Marine Sgt. Clayton J. Lonetree pleaded not guilty yesterday to charges that he passed secrets to the Soviets, as prosecutors tried to introduce evidence they said would show that the former Moscow embassy guard is anti-American.
The chief military prosecutor, Marine Maj. David L. Beck, said items seized from Lonetree include materials printed in Russian and books on Leninism. Beck also said he wants to introduce high school notebooks in which Lonetree's doodles include swastikas.
Defense attorney Michael Stuhff disputed the contention that Lonetree's Soviet flag and high school notebooks indicate anti-American views. Military personnel often acquire memorabilia from their foreign posts, and adolescents commonly make antisocial doodlings in school, he said.
Beck also said Lonetree will be allowed to take meals with other brig inmates, play cards and basketball with them and attend religious services in the brig chapel.
But Beck said the government rejects suggestions that Lonetree be allowed to visit with journalists.
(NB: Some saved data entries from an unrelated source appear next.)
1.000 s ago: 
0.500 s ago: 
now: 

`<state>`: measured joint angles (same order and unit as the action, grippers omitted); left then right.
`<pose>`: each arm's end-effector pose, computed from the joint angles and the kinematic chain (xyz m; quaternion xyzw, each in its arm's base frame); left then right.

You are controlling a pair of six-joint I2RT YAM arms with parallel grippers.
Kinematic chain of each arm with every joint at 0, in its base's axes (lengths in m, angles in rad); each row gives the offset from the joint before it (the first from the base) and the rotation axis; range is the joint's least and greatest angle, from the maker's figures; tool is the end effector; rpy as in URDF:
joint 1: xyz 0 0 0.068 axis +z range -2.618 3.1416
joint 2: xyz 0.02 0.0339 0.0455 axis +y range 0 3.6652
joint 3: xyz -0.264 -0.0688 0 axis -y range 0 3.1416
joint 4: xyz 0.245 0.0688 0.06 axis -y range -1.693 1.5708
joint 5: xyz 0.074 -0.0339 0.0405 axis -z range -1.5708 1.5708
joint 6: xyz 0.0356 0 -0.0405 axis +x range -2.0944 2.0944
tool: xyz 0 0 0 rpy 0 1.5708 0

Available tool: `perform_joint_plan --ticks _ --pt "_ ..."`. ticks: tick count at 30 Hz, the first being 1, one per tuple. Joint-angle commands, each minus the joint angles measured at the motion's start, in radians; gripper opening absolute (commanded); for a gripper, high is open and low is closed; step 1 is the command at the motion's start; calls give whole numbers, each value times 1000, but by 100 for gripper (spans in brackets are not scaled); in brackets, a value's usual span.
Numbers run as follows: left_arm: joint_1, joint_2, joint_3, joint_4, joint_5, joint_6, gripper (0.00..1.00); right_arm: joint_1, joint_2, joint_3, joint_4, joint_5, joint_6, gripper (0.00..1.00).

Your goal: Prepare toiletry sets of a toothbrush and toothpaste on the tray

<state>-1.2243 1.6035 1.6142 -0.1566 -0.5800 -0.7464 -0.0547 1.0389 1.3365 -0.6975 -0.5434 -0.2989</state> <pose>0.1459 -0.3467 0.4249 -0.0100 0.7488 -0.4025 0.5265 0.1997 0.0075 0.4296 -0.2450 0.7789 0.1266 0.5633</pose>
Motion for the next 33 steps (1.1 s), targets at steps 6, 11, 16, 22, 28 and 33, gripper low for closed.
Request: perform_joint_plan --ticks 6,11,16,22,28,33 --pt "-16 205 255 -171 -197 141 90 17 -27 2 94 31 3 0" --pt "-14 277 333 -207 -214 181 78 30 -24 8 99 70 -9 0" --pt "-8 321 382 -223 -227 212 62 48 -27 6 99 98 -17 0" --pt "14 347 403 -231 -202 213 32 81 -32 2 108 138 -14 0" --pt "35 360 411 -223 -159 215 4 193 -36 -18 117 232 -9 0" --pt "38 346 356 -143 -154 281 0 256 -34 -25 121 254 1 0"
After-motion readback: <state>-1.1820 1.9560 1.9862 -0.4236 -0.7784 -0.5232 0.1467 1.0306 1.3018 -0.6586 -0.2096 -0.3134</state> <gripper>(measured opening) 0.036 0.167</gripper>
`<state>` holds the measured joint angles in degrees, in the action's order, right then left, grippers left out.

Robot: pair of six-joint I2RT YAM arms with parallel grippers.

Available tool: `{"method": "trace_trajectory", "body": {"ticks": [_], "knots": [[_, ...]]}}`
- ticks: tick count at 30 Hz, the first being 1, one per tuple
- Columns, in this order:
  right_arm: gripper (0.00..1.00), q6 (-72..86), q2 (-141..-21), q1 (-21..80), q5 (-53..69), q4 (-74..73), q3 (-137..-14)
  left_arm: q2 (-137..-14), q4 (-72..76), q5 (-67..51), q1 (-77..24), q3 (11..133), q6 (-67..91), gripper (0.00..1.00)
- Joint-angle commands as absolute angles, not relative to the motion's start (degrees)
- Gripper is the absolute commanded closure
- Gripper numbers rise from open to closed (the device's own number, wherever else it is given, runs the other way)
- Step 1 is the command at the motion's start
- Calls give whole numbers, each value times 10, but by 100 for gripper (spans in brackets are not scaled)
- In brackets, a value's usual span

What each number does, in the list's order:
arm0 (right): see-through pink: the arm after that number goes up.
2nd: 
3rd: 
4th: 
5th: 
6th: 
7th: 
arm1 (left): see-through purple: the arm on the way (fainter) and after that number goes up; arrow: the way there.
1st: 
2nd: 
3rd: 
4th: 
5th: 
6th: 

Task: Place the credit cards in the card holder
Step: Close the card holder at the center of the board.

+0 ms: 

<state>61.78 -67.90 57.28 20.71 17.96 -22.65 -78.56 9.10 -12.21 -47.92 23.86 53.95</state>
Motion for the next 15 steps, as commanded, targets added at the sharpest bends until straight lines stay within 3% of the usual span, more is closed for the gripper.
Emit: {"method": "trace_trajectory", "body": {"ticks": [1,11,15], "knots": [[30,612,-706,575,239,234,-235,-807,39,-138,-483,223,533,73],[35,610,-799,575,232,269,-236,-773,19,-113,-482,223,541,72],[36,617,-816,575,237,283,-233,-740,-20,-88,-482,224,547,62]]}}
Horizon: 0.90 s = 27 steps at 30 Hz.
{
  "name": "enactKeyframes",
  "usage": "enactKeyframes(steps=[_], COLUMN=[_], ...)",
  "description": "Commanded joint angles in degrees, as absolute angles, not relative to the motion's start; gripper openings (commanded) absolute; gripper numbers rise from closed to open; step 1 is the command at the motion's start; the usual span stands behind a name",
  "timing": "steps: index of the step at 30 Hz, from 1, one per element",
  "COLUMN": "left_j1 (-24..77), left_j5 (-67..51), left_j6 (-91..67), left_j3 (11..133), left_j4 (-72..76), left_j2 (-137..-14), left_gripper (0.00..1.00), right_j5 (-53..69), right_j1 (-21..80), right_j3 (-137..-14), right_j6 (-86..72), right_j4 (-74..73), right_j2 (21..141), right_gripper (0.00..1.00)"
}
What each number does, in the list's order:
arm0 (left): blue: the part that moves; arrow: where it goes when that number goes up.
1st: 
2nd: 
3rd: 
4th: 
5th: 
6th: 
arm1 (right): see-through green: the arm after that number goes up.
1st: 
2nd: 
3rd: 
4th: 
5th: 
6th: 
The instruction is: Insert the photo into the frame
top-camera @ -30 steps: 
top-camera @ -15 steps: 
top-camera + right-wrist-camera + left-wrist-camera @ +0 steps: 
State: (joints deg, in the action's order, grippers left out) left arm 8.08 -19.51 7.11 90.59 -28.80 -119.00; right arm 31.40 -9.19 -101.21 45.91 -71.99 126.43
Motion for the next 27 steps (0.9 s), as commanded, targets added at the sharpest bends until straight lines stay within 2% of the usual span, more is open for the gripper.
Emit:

Stuhff said Lonetree should be allowed to hold a news conference.
The military judge, Navy Capt. Philip F. Roberts, told Beck to present a brief explaining why Lonetree should not be allowed to talk with reporters in the brig.
The military has expressed concerns that interviews with Lonetree could lead to national security leaks, but Stuhff said the government does not want Lonetree to tell his side of the story because it could contain truths the government would find embarrassing.
The 25-year-old St. Paul, Minn., man is accused of letting an affair with a Soviet woman seduce him into spying. He faces life in prison if convicted.
The defense contends Lonetree gave the Soviets nothing of value.